Peki, bebekler evrensel bir adalet anlayışı ile doğuyorsa, onca kötülük nereden geliyor?
Bebek deneylerine bakmaya devam edelim.
Bebeklere yiyecek krakerler veriliyor. İki çeşit. Bebekler de sevdiklerini afiyetle yiyorlar.
Sonra, bebeklere yine bir kukla tiyatrosu seyrettiriliyor. İki oyuncak gösteriliyor. Bir oyuncak, bebeğin sevdiği krakeri severek yiyor, diğerini reddediyor. Diğeri ise tam tersini yapıyor, bebeğin beğenmediği krakeri tercih ediyor. Sonra bebeklere bu oyuncaklar sunuluyor. Bebekler hangi oyuncakla oynamayı tercih ediyor? Herhalde bildiniz, yemek zevki kendisine benzeyen oyuncakla. Öbüründen hoşlanmıyorlar bile. Sadece bu kadar da değil.
Yine ilk anlattığım deney tekrarlanıyor. Bu sefer, kutuyu bebeğin sevmediği krakeri seven kukla açmaya çalışıyor. Bunun dışında detaylar aynı; yine yardımsever bir “iyi” oyuncak ve kutuyu üzerine zıplayarak kapatan bir “kötü” oyuncak var. Bebekler hangisini tercih ediyor? “Kötü” oyuncağı!
Bebekler sanki bize diyorlar ki: “Düşmanımın düşmanı, dostumdur. Hiç bu sinir bozucu kraker sevilir mi? Ben sevmem. Bu krakeri seveni de sevmem.
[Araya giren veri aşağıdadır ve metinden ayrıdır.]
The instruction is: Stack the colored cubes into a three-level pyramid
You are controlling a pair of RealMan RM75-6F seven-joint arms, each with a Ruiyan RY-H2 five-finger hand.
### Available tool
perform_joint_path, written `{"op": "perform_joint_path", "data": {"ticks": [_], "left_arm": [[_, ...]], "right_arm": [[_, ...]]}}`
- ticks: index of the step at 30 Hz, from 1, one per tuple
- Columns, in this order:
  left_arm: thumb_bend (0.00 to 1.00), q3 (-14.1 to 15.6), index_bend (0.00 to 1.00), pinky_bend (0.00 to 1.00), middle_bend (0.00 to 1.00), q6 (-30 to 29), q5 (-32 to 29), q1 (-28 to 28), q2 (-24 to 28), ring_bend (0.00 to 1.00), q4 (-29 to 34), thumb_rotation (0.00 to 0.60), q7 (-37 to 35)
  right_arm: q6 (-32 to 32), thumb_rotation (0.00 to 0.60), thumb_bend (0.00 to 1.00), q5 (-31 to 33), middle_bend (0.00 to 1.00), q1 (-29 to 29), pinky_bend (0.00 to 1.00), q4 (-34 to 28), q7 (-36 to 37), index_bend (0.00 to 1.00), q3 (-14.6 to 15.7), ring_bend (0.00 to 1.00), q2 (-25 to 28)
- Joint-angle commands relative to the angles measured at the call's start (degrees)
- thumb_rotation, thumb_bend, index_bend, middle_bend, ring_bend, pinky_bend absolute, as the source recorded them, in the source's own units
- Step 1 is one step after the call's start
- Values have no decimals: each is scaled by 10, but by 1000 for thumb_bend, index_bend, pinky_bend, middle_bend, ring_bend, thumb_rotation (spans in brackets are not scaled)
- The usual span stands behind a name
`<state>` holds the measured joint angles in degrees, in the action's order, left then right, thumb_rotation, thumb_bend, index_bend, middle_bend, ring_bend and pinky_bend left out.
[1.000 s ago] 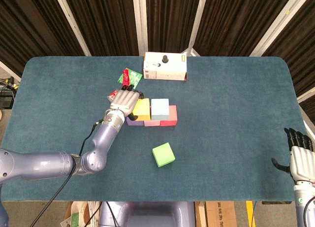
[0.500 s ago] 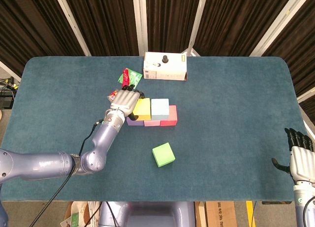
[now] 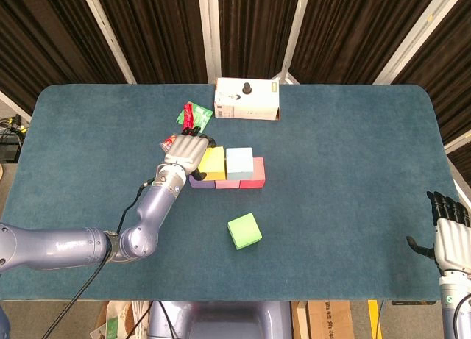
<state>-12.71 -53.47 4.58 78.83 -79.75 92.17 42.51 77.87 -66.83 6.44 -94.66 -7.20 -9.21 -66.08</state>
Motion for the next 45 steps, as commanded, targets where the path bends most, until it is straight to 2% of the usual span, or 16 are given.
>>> {"op": "perform_joint_path", "data": {"ticks": [1, 36, 45], "left_arm": [[358, 0, 270, 0, 185, -1, -1, 0, -1, 0, -1, 600, 1], [356, 1, 197, 0, 144, 7, 2, 0, -6, 0, -2, 600, 8], [356, 1, 119, 0, 88, 9, 2, 1, 2, 0, 10, 600, 9]], "right_arm": [[0, 600, 241, 1, 83, 0, 0, 0, 0, 74, 0, 0, 0], [2, 600, 241, 3, 82, -1, 0, 0, 3, 74, -3, 0, -1], [2, 600, 241, 7, 83, -1, 0, -1, 3, 74, -4, 0, 0]]}}
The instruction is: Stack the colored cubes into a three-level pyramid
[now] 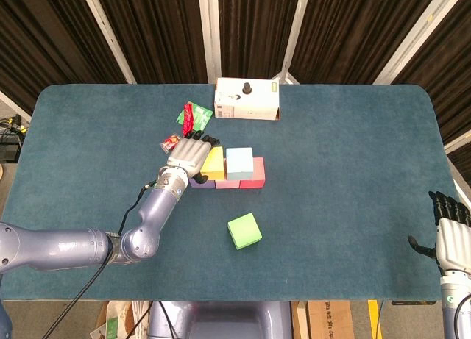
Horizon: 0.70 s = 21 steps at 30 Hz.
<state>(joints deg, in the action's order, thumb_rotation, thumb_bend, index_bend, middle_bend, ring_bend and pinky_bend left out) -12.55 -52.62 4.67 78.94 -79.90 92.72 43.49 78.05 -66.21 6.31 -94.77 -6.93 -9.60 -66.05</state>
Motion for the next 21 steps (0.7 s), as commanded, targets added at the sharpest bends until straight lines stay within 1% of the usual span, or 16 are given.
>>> {"op": "perform_joint_path", "data": {"ticks": [1, 4, 8, 12, 18, 21], "left_arm": [[356, -3, 114, 0, 86, 0, 2, -1, 8, 0, 10, 600, -3], [356, -8, 111, 0, 86, -3, 10, -7, 25, 0, 28, 600, -12], [356, -7, 107, 0, 86, -5, 21, -15, 49, 0, 55, 600, -18], [356, -9, 108, 0, 86, 0, 47, -40, 85, 0, 89, 600, -46], [356, -3, 131, 0, 86, 3, 109, -89, 142, 0, 136, 600, -95], [356, 2, 148, 0, 86, 9, 154, -124, 174, 0, 159, 600, -131]], "right_arm": [[0, 600, 241, 1, 83, 0, 0, 1, 0, 74, 0, 0, 0], [-2, 600, 241, 1, 82, 1, 0, 2, 0, 74, 0, 0, -1], [-6, 600, 241, 0, 82, 2, 0, 3, -1, 74, 1, 0, -2], [-9, 600, 242, -2, 82, 4, 0, 3, 0, 74, 3, 0, -4], [-16, 600, 242, -14, 82, 8, 0, 9, 5, 74, 9, 0, -10], [-21, 600, 240, -16, 82, 10, 0, 8, 4, 74, 11, 0, -11]]}}
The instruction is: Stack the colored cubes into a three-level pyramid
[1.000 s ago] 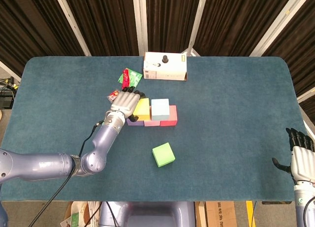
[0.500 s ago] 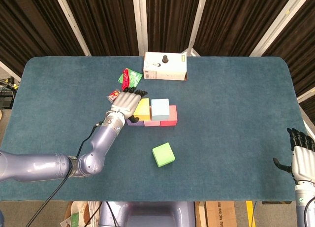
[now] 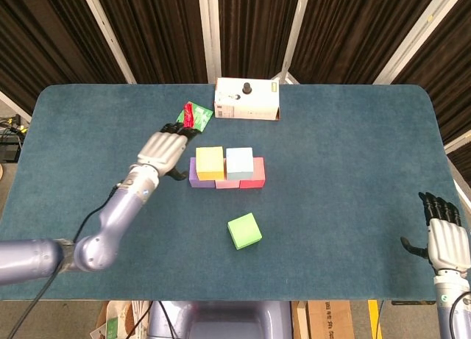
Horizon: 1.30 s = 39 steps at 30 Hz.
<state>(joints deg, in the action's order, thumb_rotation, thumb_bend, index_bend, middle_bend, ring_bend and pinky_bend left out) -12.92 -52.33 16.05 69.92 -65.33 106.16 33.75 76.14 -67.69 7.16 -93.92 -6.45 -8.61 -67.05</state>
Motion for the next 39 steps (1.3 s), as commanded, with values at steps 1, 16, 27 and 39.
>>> {"op": "perform_joint_path", "data": {"ticks": [1, 16, 27, 39], "left_arm": [[356, 8, 153, 0, 86, 11, 55, -45, 38, 0, 30, 600, -45], [356, 78, 156, 0, 86, 21, 255, -167, 20, 0, 0, 600, -141], [355, 92, 163, 0, 88, 42, 258, -175, -43, 0, -75, 600, -152], [355, 98, 158, 0, 87, 28, 176, -137, -128, 0, -127, 600, -71]], "right_arm": [[-2, 600, 240, -3, 82, 2, 0, -1, -2, 74, 2, 0, -2], [1, 600, 241, -12, 83, 2, 0, -5, 5, 74, 5, 0, -3], [-4, 600, 241, -9, 83, 2, 0, -2, 9, 74, 5, 0, -1], [-8, 600, 241, -4, 82, 2, 0, -3, 13, 74, 4, 0, 3]]}}
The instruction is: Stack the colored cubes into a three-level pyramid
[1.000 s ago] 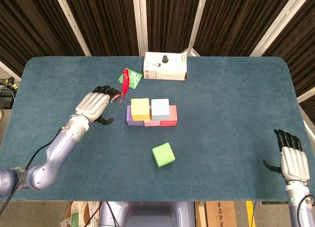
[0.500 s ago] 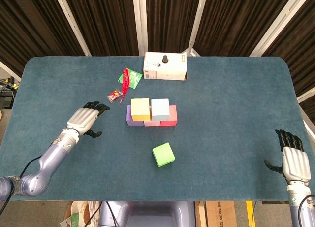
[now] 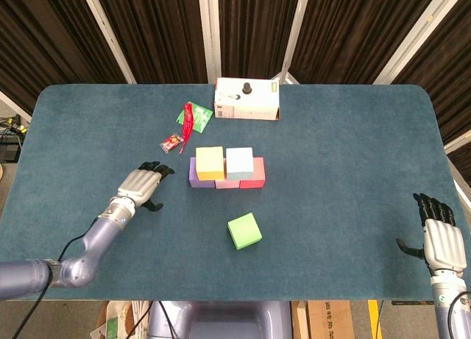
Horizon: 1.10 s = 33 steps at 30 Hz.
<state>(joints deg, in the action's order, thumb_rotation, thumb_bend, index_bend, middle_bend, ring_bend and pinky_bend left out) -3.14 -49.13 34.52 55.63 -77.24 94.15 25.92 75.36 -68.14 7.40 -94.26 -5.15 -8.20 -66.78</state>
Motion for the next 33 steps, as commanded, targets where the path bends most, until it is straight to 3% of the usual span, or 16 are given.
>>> {"op": "perform_joint_path", "data": {"ticks": [1, 17, 33], "left_arm": [[355, -1, 154, 0, 87, -5, -13, 8, -14, 0, -11, 600, 11], [356, -9, 124, 0, 85, 8, -21, 16, -50, 0, -40, 600, 14], [355, -10, 117, 0, 83, 19, -17, 18, -52, 0, -43, 600, 9]], "right_arm": [[0, 600, 241, 1, 82, 0, 0, 0, 1, 74, 0, 0, 0], [-1, 600, 241, 4, 82, 0, 0, 0, 0, 74, -1, 0, 2], [0, 600, 241, 7, 82, 0, 0, -1, -2, 74, -1, 0, 2]]}}
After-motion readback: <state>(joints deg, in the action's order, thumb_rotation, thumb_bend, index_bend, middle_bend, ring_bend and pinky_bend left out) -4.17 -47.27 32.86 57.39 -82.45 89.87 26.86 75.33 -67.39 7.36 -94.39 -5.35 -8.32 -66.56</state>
Seven biri varsa, ona kötü davranalım. O bizden değil.” Bebeklerin yüzde 87’si böyle davranmış. Tabii ki aynı deney, bebeğin sevdiği krakeri seven kuklayla yapıldığında sonuç tamamen farklı oluyor. Bebekler kendileriyle aynı krakeri seven “ciciş” kukla kutuyu açamazsa, ona yardım eden “ciciş” oyuncakları da çok seviyorlar.
Yani, içimizde doğuştan, “benim gibi olanlar” ve “benim gibi olmayanlar” duygusu var: “Benimkiler ve ötekiler.”
Taraf tutuyoruz. Kendimiz gibi olanları seviyor, kendimiz gibi olmayanları sevmiyoruz
Hatta onlara kötü davranılmasını istiyoruz. Küçük bebekler için yemek çok önemli. Yaş büyüdükçe bu duygu yemekle ilgili olmaktan çıkıyor. Irk, dil, din, milliyet, spor fanatizmi, siyaset gibi başka konularda kendisini gösteriyor. Ama duygunun kendisi daha baştan içimizde kazılı. Bebekler daha baştan bencillik, önyargı, bağnazlık ve hatta ırkçılık barındıran belli bir sınıflandırma ve yabancılaştırma duygusuyla doğuyor gibi... Doğal seçilim yoluyla “ayıklandığımız” düşünülecek olursa, belki de bebeklerin içindeki bu duygu anlaşılır. Bu davranış, hayatta kalma içgüdüsünün bir uzantısı.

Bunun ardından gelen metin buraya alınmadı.